- **Exercise aim**
All that is needed is an exact copy of the lines from the beginning of the data below through the line containing "Robot: pair of", minus the pictures.

Task material below:

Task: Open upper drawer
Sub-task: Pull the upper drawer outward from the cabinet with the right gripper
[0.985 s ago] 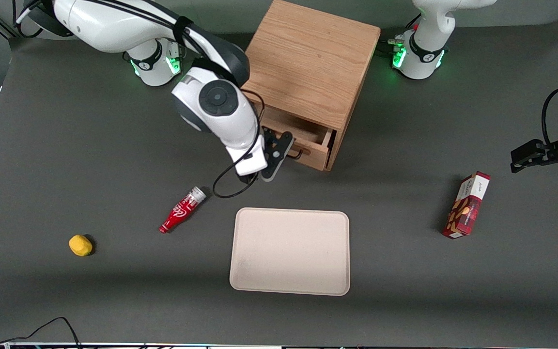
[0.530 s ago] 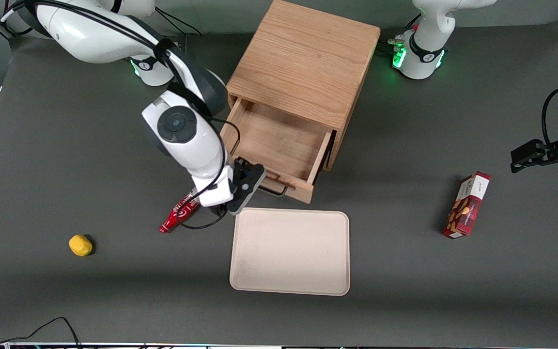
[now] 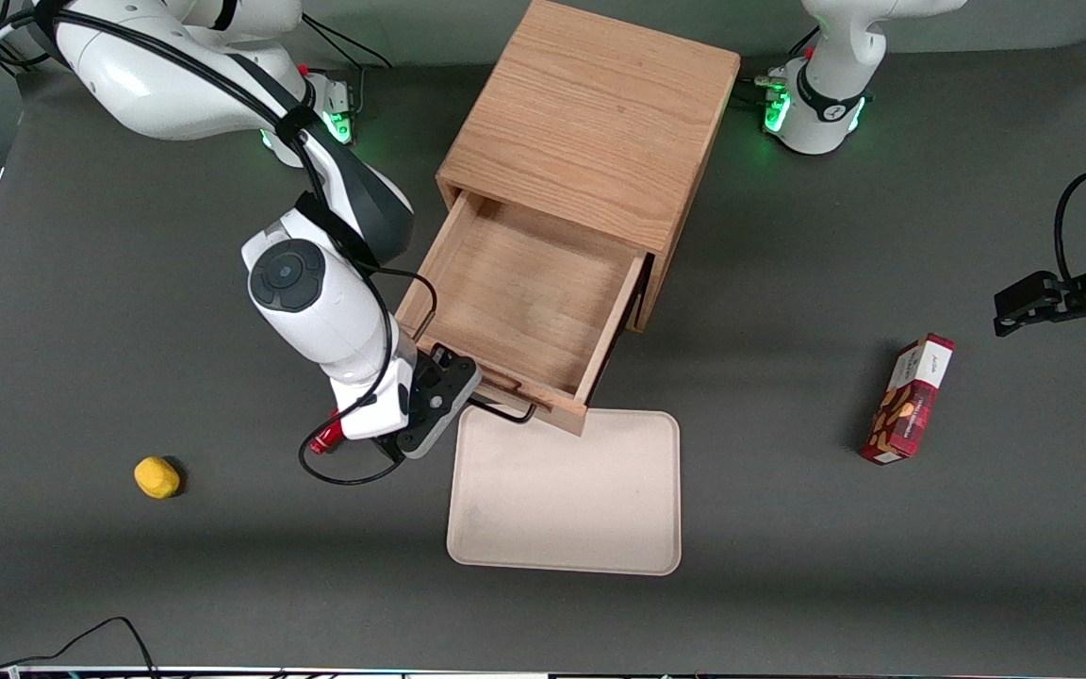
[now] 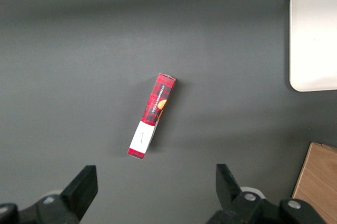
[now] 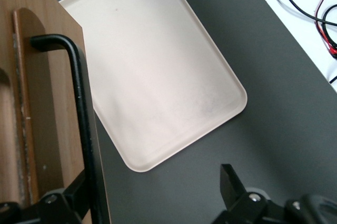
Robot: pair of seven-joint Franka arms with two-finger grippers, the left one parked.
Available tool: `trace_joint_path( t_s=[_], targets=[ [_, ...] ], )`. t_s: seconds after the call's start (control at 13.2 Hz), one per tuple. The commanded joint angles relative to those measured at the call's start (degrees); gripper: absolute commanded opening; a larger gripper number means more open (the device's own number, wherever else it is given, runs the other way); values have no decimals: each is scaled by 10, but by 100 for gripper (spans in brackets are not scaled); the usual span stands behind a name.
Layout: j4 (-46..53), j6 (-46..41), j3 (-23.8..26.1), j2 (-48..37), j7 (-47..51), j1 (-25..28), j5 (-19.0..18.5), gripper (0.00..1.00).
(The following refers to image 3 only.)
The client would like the black cable on table edge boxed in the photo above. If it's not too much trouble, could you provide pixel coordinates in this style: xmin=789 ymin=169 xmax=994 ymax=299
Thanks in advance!
xmin=0 ymin=594 xmax=163 ymax=679

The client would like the wooden drawer cabinet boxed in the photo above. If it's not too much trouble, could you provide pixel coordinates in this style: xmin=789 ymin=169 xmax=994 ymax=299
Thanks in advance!
xmin=436 ymin=0 xmax=742 ymax=332

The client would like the beige plastic tray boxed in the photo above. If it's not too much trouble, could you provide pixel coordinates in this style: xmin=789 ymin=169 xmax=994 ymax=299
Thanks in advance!
xmin=446 ymin=407 xmax=683 ymax=576

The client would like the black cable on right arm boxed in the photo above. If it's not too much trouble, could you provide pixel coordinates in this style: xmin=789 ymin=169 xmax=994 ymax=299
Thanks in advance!
xmin=0 ymin=0 xmax=440 ymax=488

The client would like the wooden drawer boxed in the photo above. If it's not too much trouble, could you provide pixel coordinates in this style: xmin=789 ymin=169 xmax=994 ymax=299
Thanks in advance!
xmin=395 ymin=189 xmax=653 ymax=437

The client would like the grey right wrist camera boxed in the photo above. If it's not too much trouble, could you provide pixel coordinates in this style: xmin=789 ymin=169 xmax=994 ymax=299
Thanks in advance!
xmin=396 ymin=358 xmax=485 ymax=461

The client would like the red cookie box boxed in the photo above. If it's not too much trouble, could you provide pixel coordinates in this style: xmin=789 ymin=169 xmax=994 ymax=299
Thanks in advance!
xmin=860 ymin=333 xmax=957 ymax=466

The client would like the black drawer handle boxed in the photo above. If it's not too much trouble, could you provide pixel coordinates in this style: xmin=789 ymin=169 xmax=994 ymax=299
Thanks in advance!
xmin=468 ymin=399 xmax=537 ymax=424

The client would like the black cable behind arm base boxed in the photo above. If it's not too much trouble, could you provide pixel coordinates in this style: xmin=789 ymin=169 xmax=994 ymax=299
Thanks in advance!
xmin=301 ymin=13 xmax=395 ymax=69

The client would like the yellow lemon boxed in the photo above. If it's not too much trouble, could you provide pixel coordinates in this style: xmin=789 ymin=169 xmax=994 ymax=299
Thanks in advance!
xmin=134 ymin=456 xmax=183 ymax=500

End of Task material.

- **Your response**
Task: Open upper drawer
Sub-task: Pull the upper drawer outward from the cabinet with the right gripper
[0.985 s ago] 
[0.530 s ago] 
[now] 
[now] 
[now] 
Robot: pair of seven-joint Franka arms with two-finger grippers, the left one parked.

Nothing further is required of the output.